As I understand it, forum spamming is more and more an automated process. The spammer him/herself, gets more and more into the role of a software developer. He checks the forum, sees how it works, then programs a few lines in PHP or PERL, and fires off.
Some insight was given here: [theregister.co.uk...]
You're on a losing battle, and I see only two ways out:
I think captchas is the way to go, however some of your regular users might not like them.
Captchas isn't such a bad idea, thanks for reminding me, I've been comtemplating them for a while and got lazy. I may also quickly implement full email validation before accepting the submission which means a real human has to initially click a link in an email and do something the first time, that foils bots as well.
I guess it's just a wake up call to get my lazy butt in gear and finish pending projects.
just 3 random people with nothing in common
... or so you believe. Just to recapitulate - modern forum spammers are high-tech warriors.

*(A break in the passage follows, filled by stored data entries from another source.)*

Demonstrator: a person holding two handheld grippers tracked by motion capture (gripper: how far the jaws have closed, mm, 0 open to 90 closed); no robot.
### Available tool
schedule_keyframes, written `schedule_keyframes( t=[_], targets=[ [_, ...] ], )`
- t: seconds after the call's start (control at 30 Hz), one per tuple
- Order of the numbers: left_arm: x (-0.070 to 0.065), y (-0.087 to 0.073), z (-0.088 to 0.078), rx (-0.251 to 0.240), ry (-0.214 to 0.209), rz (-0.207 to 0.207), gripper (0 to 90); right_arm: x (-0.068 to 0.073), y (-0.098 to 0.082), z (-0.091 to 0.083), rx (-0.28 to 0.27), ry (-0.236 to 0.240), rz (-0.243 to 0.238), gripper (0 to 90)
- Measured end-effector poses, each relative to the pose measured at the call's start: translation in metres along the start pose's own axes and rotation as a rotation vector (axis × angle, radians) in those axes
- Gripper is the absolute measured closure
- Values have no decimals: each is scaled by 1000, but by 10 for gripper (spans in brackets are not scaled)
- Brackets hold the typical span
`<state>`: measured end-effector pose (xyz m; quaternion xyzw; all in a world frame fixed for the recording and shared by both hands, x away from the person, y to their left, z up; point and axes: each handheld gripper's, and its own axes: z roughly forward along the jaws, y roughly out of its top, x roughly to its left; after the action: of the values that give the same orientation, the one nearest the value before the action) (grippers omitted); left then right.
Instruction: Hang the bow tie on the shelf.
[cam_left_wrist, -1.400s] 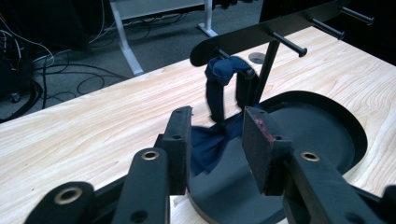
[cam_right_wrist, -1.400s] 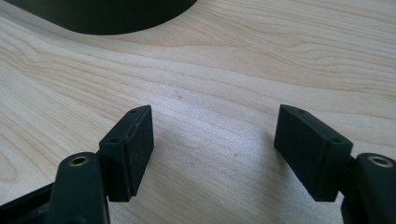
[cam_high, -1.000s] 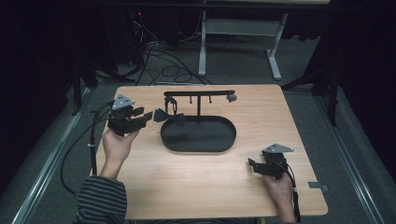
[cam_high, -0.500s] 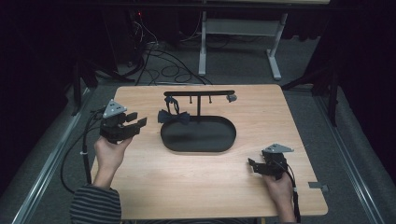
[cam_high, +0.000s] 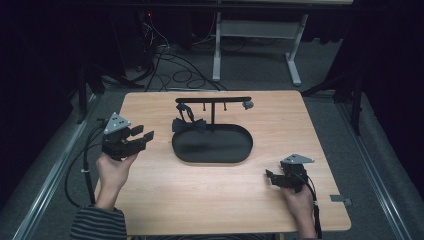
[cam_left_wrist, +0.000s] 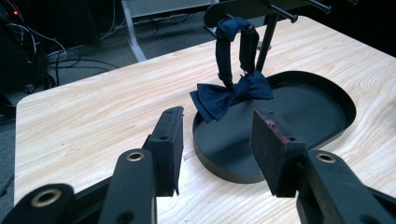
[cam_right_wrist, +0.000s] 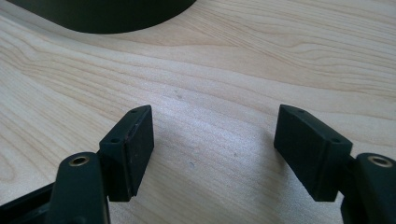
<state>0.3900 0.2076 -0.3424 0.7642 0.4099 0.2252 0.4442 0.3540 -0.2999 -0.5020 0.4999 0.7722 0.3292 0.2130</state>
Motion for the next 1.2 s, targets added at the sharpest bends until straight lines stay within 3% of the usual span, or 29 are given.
schedule_keyframes(
  t=[0.43, 1.2],
  targets=[
    [-1, -16, -9, -1, -4, -17, 546, 0, 0, 0, 0, 0, 0, 299],
    [-1, -55, -11, 11, -26, -89, 543, 0, 0, 0, 3, -1, 2, 297]
  ],
)
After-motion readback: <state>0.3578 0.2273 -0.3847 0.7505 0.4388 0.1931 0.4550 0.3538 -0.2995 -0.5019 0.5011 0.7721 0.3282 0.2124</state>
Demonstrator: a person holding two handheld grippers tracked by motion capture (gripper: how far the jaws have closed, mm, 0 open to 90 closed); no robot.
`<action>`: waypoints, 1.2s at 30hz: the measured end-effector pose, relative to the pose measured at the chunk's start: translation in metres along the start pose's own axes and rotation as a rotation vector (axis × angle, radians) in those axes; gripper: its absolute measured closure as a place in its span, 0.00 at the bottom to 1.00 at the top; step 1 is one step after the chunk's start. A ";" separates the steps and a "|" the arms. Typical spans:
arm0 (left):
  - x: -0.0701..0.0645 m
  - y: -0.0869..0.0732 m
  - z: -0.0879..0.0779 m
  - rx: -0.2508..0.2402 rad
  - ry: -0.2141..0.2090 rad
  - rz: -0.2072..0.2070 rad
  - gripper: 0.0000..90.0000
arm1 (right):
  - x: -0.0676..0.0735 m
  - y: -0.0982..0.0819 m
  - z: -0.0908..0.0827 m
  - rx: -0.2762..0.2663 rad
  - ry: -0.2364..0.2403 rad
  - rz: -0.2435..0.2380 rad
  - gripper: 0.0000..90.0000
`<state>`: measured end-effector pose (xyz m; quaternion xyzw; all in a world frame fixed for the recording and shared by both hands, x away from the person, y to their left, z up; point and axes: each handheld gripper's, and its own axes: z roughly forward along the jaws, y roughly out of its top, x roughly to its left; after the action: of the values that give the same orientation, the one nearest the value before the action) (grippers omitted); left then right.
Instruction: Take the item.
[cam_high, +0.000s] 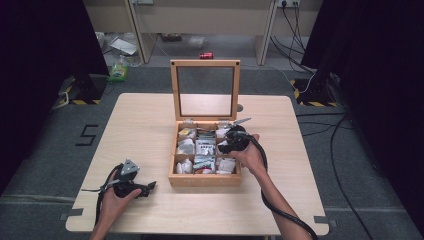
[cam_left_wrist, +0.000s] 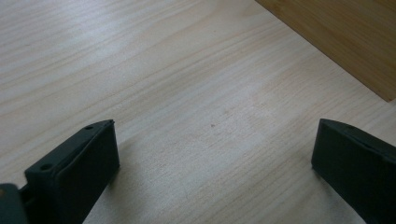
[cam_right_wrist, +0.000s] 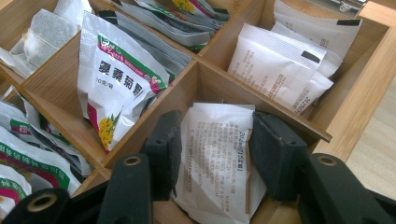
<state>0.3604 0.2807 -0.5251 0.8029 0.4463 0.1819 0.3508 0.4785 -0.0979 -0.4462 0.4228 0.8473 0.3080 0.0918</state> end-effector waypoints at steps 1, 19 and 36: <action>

They control bot-nets very similar to the ones used for distributed denial of service attacks. It's fairly easy for them to use the IP's of three different people, and fake 3 user agents. Most likely the bots even use portions of the Internet Explorer (THANK YOU, Microsoft, to embed it so deeply into the system) and therefore it's UA string.
full email verification
And you mean for somebody who can set up a bot-network to spam forums, it would really be a problem to collect email from various POP mailboxes, scan them for links and "click" on these links?
And no, I don't think an automated spam post systems (if indeed it is) would address my mailback confirmations.
I could be wrong, but we'll find out tomorrow :)
1)Spammer Joe writes a script to spam your forum to push the sale of Joe's Widgets.
2)You most likely already have server-side code in place to format the submitted post data. Just add a few lines of code to check for the word "Widget" or "Joe's Widget".
3)If the message contains the words "Widget" send a confirmation that the message was posted succesfully (or whatever you normally do) but instead actaully have your script delete the post.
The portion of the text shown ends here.